- _What the exercise asks_:
When a line of the entries contains "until", please list that line.

━━━ Material for this exercise

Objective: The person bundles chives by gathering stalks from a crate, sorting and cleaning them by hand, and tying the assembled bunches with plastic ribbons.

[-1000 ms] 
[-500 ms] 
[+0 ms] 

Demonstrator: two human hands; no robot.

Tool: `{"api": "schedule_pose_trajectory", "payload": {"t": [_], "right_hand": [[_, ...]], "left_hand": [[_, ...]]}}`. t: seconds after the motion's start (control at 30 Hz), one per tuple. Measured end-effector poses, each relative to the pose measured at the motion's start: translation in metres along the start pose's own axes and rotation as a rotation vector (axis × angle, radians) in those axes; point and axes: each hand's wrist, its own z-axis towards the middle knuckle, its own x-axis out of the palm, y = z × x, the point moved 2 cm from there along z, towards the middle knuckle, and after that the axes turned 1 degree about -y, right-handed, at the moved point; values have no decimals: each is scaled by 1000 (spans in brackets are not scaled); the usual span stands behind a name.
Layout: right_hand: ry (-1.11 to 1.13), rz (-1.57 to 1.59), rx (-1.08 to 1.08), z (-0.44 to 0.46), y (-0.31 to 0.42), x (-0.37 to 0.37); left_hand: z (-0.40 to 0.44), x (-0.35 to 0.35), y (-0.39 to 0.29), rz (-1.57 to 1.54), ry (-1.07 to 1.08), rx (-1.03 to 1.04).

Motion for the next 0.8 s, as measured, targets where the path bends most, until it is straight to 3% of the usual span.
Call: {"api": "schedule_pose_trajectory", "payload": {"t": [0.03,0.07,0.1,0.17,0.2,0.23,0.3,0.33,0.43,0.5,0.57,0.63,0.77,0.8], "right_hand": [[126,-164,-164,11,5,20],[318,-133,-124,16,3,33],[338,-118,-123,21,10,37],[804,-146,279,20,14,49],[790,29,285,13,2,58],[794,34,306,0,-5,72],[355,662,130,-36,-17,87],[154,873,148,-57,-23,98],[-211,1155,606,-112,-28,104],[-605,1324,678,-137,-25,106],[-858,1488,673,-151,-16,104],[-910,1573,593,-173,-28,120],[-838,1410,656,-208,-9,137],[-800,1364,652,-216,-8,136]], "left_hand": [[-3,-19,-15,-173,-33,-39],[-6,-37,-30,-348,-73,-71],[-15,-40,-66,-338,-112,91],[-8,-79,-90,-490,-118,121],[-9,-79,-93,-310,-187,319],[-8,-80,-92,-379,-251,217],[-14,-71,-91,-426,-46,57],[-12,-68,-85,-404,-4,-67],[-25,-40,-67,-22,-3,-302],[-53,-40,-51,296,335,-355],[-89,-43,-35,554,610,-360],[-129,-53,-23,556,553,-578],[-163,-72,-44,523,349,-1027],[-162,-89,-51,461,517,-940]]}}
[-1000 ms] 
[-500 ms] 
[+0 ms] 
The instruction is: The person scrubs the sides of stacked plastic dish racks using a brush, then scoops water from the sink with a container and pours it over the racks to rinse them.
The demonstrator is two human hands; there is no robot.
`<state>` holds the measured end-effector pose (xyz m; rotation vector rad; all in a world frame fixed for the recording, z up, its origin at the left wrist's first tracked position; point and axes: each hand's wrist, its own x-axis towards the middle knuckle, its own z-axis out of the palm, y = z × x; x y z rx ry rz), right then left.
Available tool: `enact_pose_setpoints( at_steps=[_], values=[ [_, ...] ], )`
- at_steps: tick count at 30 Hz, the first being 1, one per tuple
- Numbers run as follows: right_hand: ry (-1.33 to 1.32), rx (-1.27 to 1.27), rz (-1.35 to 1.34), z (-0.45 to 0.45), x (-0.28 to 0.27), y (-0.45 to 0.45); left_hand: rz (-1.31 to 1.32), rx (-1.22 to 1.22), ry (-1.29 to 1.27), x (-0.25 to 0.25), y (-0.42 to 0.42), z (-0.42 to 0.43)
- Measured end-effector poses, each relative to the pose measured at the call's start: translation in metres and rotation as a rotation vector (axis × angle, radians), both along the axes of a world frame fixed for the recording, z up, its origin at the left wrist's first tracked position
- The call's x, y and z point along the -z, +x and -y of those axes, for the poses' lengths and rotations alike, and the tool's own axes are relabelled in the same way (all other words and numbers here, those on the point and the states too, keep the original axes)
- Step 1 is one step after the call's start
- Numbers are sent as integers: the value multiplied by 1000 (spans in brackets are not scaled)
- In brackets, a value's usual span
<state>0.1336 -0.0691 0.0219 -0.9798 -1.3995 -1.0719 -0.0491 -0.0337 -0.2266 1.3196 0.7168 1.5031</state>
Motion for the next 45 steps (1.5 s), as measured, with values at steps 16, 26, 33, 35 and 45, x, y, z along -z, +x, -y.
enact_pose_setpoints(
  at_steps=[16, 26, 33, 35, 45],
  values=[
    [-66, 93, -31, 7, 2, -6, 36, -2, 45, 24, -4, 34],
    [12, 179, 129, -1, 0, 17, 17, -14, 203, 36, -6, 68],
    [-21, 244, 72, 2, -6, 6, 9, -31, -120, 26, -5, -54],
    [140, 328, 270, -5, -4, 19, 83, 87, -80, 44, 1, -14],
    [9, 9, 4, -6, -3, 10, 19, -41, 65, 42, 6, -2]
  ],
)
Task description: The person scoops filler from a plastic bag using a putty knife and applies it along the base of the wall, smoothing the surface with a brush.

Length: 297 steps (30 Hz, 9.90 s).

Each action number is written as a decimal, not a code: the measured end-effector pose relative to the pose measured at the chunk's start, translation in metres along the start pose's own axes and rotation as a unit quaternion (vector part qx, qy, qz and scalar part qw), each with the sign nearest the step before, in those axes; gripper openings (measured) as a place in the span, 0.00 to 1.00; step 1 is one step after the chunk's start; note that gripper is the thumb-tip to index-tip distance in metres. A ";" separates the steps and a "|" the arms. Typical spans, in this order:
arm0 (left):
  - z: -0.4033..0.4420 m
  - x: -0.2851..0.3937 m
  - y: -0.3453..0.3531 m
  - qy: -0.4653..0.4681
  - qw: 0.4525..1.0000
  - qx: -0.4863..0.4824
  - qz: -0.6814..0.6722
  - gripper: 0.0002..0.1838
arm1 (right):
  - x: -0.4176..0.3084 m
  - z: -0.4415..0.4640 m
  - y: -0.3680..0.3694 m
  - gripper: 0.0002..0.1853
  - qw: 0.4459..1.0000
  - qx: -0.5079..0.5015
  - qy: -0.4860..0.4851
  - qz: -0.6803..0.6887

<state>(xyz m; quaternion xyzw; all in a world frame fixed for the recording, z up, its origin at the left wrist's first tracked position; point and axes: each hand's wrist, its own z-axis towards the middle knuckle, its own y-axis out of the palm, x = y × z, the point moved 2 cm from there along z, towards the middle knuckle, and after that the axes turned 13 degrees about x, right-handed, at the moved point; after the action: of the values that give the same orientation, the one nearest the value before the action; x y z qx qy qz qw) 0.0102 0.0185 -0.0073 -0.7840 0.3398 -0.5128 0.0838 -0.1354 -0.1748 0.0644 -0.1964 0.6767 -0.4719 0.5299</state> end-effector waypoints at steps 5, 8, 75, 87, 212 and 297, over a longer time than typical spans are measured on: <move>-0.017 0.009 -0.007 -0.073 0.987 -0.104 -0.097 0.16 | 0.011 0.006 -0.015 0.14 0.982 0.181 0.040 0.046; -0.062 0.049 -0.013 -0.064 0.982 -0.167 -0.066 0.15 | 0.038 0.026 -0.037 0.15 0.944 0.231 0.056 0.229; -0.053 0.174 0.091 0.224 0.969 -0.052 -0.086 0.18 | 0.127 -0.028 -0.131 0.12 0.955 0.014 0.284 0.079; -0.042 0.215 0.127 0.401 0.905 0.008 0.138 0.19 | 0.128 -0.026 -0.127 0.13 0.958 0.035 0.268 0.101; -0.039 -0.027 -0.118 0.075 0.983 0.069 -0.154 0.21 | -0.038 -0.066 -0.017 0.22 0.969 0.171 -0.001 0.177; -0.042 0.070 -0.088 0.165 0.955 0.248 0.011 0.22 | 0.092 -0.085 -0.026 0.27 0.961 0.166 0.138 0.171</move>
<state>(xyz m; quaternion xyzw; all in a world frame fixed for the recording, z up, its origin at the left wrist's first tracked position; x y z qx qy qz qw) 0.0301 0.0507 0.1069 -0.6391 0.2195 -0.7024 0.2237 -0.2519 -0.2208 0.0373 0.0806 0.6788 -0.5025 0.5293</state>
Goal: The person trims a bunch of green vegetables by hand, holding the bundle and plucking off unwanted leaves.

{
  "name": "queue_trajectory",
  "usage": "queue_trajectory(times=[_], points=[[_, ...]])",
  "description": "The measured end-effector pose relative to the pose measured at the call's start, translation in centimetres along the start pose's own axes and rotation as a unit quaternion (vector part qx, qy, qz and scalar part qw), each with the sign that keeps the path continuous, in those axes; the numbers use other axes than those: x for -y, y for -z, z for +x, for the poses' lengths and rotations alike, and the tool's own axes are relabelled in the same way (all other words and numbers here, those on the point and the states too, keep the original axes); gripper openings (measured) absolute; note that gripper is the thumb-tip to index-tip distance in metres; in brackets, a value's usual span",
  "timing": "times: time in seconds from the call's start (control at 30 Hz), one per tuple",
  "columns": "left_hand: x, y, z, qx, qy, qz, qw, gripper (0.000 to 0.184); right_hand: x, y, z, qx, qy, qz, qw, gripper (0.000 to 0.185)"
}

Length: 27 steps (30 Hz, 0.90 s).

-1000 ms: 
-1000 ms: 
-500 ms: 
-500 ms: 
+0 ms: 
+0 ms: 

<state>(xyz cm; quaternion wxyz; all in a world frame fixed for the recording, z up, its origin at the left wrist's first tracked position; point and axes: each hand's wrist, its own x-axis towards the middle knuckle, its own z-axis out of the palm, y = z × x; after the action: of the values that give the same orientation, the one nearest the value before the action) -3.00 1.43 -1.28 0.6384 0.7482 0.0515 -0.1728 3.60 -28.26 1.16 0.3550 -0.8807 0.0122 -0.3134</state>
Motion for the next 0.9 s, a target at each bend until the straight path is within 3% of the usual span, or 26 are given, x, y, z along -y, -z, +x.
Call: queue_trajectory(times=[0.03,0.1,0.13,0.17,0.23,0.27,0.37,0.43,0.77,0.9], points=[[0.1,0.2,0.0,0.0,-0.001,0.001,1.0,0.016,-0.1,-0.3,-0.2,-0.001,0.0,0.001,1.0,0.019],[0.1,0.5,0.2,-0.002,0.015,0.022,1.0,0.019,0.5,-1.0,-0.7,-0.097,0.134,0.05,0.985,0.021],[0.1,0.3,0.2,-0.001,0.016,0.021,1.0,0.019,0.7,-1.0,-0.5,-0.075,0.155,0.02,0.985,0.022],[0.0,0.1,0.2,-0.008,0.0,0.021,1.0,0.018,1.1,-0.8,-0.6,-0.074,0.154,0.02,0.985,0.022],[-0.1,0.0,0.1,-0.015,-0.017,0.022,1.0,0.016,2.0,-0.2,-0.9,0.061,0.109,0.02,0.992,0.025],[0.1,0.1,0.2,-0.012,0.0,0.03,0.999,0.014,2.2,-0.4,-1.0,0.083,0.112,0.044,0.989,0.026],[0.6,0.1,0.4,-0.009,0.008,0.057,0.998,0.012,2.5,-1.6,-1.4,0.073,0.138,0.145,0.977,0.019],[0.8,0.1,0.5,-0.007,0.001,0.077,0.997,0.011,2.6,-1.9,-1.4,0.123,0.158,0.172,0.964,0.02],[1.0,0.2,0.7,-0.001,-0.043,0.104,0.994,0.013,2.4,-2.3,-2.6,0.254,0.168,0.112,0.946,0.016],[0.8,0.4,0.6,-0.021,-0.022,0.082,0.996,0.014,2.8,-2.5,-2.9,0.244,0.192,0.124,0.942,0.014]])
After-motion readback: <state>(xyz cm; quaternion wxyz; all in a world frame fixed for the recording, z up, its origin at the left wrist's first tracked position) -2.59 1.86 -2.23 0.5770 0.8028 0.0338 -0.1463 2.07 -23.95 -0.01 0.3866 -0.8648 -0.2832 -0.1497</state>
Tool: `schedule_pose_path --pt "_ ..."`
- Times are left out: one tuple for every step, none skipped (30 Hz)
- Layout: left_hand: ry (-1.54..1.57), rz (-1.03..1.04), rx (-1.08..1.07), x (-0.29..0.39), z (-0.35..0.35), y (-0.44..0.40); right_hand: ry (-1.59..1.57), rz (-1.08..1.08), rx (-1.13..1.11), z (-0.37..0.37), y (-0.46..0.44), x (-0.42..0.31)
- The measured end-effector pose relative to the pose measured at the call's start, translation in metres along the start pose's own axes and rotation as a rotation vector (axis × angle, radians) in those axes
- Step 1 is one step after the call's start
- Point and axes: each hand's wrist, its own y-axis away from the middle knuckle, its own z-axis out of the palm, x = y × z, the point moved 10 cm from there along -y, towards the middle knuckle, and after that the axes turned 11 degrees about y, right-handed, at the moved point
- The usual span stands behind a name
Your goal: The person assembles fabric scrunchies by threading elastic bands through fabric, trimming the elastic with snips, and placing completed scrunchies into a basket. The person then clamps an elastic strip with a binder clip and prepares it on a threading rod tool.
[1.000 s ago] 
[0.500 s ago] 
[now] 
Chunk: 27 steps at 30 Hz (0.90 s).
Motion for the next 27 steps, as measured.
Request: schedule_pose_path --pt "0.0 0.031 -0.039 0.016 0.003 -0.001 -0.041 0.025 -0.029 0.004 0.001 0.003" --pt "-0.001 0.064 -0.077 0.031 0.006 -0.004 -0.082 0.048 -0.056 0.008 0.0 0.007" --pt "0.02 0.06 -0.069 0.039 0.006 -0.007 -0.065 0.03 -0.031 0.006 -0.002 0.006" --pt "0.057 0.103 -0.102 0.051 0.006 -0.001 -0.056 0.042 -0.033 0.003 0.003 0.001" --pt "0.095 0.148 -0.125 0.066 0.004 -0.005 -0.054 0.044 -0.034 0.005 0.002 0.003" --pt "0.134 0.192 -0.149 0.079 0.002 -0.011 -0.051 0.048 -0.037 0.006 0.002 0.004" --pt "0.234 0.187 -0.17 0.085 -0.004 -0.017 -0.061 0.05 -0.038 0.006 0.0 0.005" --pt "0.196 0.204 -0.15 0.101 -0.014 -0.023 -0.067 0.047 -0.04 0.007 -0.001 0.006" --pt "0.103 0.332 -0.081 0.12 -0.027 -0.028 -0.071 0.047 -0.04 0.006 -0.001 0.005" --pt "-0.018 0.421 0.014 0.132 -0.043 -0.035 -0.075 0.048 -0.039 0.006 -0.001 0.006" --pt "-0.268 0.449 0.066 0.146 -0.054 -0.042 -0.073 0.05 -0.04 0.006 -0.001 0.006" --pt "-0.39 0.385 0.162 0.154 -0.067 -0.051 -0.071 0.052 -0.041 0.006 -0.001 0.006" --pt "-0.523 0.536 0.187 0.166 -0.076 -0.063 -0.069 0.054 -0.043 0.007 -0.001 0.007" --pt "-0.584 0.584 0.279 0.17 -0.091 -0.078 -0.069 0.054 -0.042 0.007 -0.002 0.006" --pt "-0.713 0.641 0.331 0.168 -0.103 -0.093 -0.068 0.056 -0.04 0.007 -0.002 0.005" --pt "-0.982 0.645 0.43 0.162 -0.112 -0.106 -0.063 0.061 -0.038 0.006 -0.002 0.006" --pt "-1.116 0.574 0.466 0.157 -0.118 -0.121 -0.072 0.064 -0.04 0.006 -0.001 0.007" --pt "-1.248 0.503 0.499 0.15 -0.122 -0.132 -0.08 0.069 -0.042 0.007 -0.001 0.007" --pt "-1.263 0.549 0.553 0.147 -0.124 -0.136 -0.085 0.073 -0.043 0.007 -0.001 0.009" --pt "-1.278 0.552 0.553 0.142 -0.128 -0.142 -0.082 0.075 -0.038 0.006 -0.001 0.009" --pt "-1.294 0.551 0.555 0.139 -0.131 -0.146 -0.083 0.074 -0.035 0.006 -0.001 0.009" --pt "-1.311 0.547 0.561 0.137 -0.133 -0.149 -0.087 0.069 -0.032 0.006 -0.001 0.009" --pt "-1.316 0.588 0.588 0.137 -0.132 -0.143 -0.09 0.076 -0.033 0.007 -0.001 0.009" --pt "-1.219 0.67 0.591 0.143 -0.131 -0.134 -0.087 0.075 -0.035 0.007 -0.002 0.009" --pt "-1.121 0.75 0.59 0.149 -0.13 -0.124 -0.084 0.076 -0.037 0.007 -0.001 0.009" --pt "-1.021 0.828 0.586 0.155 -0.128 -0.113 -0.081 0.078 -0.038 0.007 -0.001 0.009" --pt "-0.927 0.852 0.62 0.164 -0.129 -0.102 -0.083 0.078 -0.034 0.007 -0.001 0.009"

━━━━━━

- _Result_:
Motion for the next 0.8 s, as measured, targets where the path bends most, until it is straight to 3% of the usual span.
Motion for the next 0.9 s, a target at each bend until the straight path is within 3% of the usual span, or 26 are given, x, y, z along -y, -z, +x.

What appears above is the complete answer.